In addition to her demanding responsibility as a computer science professor and researcher, Miryung Kim is also a mother of her 4 year old daughter, Sophia. As a female professor in a male dominant field, Kim knew that she wanted to teach her daughter about computer science early on — “before she starts to associate CS as a “boy” thing, and before she even realizes that I am one of few female professors in my field,” she emphasized. With this in mind, Kim designed a new early CS education curriculum to engage 4-6 year olds in basic concepts of computer science, without teaching them how to program using a computer.
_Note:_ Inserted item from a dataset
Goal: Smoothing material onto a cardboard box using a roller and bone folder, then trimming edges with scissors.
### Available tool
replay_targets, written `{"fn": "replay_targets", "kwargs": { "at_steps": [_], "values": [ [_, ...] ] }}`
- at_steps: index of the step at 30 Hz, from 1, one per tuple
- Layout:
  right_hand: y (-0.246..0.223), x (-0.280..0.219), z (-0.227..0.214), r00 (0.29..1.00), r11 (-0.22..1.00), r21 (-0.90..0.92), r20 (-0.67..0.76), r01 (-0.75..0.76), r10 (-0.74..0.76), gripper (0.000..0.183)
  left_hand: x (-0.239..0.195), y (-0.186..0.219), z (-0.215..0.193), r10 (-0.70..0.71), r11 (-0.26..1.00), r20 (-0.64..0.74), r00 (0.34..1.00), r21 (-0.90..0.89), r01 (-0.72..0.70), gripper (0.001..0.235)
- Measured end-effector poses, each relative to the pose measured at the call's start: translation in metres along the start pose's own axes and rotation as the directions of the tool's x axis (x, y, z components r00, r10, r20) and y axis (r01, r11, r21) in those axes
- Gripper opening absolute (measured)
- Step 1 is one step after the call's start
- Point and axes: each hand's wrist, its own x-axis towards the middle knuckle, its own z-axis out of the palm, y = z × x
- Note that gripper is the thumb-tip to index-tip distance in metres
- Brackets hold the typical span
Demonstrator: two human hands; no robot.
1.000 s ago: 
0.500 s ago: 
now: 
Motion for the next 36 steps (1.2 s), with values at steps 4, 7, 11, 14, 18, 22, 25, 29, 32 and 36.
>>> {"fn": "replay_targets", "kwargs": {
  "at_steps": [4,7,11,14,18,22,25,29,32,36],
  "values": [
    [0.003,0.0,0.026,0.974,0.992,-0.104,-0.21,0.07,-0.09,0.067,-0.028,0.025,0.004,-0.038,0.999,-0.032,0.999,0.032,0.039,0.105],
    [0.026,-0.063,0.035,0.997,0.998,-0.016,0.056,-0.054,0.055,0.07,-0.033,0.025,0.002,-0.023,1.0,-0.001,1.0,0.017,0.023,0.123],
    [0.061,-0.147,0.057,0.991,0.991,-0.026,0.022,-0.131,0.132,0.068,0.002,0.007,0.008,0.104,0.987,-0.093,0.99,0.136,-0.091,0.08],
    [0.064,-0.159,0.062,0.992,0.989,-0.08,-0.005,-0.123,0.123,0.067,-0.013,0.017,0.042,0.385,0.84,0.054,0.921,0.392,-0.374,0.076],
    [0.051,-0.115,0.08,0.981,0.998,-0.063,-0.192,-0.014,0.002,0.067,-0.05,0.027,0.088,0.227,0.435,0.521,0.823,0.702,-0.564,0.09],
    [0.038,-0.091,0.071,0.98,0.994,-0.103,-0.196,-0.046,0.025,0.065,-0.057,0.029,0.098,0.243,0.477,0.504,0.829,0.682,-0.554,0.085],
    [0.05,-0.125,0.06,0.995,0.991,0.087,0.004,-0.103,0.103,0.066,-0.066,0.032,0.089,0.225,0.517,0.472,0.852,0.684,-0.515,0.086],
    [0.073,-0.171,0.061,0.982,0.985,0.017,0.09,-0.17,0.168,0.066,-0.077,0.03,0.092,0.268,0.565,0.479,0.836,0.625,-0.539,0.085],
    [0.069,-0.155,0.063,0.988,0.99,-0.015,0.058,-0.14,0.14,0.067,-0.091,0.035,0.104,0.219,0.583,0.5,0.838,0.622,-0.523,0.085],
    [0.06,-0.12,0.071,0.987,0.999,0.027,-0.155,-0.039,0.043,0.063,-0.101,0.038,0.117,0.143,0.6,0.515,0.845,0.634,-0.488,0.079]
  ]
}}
Over this past summer, Kim put her curriculum to work by holding a week long “Mommy Computer Science Camp” for her daughter and her friends, teaching them core computer science concepts such as binary search trees, map-reduce, stack and queue, binary numbers, TCP/IP and BGP protocols using hands-on games and puzzles.
“Sophia knows I am a computer scientist and a professor at UCLA, but does not quite understand what I do with computers — Actually, she usually gets annoyed when I am typing something on my computer, since she is competing against my computer to get full attention from Mommy,” Kim said when asked about why Mommy CS Camp was important to her. “While I am super passionate about my job and working with my graduate students, I could not find an easy way to explain to my 4 year old daughter about why I am passionate about computer science and what I do.”
Naturally, though, teaching computer science concepts is hardly an easy feat, especially to such a young audience.
“The real challenge for me is that my daughter can count up to 20s, but sometimes needs some help – and barely knows her ABCs,” Kim said. “So, I spent some time thinking about the CS curriculum approachable to 4 year olds – how would I teach Sophia about binary numbers, logic gates, the satisfiability problem, data structures such as a binary search tree, stack and queue, networking concepts such as TCP/IP and BGP routing, programming language constructs, program execution and dynamic traces, etc. without using any mathematics?”
Ultimately, Kim’s solution was to relate the abstract concepts of computer science to more relatable, tangible objects, like colorful tapes or building blocks. For instance, Kim used attachable counting cubes in order to represent the idea of binary numbers, stackable boxes to represent data that could be pushed or popped off the stack, and owls and trees to represent nodes in binary search trees. The nature of these lessons often allowed them to dual as both a learning experience and a creative arts and crafts project, which helped the children relate to these computer science concepts more easily.